Estudo inédito revela crescimento alarmante de moluscos invasores no Brasil
Um estudo científico publicado na revista Biological Invasions da editora Springer Nature trouxe um retrato preocupante sobre o avanço silencioso de espécies invasoras no território brasileiro. A pesquisa coordenada pelo pesquisador brasileiro Fabrizio Marcondes Machado, da Universidade Estadual de Campinas, apresenta o mais amplo inventário já realizado sobre o tema e revela dados alarmantes sobre a proliferação de moluscos não nativos no país.
Crescimento de mais de 200% em apenas 15 anos
Os números são impressionantes: o levantamento mostra que o número de moluscos invasores registrados no Brasil aumentou mais de 200% em apenas 15 anos, saltando de 26 para 82 espécies catalogadas. Esta taxa acelerada de introdução expõe fragilidades significativas nos sistemas de controle e monitoramento dessas espécies no país.
Os pesquisadores destacam que "as invasões biológicas estão entre os principais motores da perda global de biodiversidade", um alerta que ganha contornos ainda mais sérios quando analisamos os dados específicos do Brasil. Além das 82 espécies não nativas identificadas, o estudo catalogou outras 13 classificadas como criptogênicas, quando não é possível determinar com precisão sua origem.
Distribuição e comportamento das espécies invasoras
A distribuição desses organismos pelo território brasileiro apresenta características preocupantes:
- 33 espécies foram registradas em ambientes terrestres
- 32 espécies em áreas marinhas ou estuarinas
- 17 espécies em ambientes de água doce
Entre as espécies invasoras propriamente ditas, o estudo identificou que:
- 20 espécies já apresentam comportamento de expansão ativa
- 20 espécies estão estabelecidas em seus ambientes
- 18 espécies foram apenas detectadas até o momento
- 12 espécies carecem de dados suficientes para avaliação adequada
Impactos ambientais, econômicos e sanitários
Os moluscos invasores representam uma ameaça direta aos ecossistemas brasileiros. Sem predadores naturais, muitas dessas espécies se multiplicam rapidamente, competindo por alimento e espaço com espécies nativas, o que pode levar ao seu declínio ou até mesmo à extinção local.
Os impactos vão além da perda de biodiversidade:
- Alteração de cadeias alimentares naturais
- Comprometimento da qualidade da água em diversos ecossistemas
- Riscos sanitários por carregarem parasitas e doenças que afetam fauna e seres humanos
- Prejuízos econômicos significativos, especialmente em ambientes aquáticos
Um exemplo emblemático é a amêijoa asiática (Corbicula fluminea), molusco de água doce que se espalha rapidamente e já colonizou diversos rios brasileiros. Esta espécie possui alta capacidade de reprodução e adaptação, ocupando o espaço de espécies nativas e causando desequilíbrios ecológicos significativos. Além disso, pode causar entupimento de tubulações e prejuízos a usinas hidrelétricas, demonstrando como problemas ambientais se conectam diretamente com questões econômicas.
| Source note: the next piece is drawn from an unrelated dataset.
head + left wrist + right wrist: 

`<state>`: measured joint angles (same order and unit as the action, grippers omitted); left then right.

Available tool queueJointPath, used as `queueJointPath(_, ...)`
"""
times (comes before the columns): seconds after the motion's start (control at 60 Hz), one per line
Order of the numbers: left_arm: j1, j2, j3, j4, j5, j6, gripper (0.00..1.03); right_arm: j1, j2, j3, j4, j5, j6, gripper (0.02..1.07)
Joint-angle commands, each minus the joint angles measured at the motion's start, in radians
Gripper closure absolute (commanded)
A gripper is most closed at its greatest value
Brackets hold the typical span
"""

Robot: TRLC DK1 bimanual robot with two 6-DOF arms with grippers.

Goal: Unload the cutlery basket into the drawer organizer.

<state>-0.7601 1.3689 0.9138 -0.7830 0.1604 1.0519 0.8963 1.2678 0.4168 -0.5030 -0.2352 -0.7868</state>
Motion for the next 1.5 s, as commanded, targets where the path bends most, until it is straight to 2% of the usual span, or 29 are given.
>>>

Inovação metodológica e lacunas de conhecimento
Pela primeira vez, este inventário inclui representantes de grupos como Polyplacophora e Cephalopoda, ampliando significativamente o escopo das pesquisas anteriores sobre espécies invasoras no Brasil. Esta abordagem mais abrangente permite uma compreensão mais completa do problema, mas também revela importantes lacunas no conhecimento científico atual.
Os pesquisadores são enfáticos ao afirmar que "não tem como falar em preservação se essas espécies não forem conhecidas", destacando a necessidade urgente de investimento em pesquisa científica e monitoramento contínuo.
Chamado para ação: biossegurança e monitoramento
O estudo conclui com um alerta claro sobre a necessidade urgente de reforçar medidas de biossegurança e implementar sistemas de monitoramento contínuo antes que os impactos se tornem irreversíveis. A aceleração na taxa de introdução de espécies invasoras exige respostas igualmente ágeis e eficazes por parte das autoridades ambientais e da comunidade científica.
A pesquisa serve como um importante instrumento de alerta para gestores públicos, pesquisadores e sociedade civil, destacando como a preservação da biodiversidade brasileira depende cada vez mais de ações preventivas e de controle eficazes contra espécies invasoras que ameaçam nossos ecossistemas.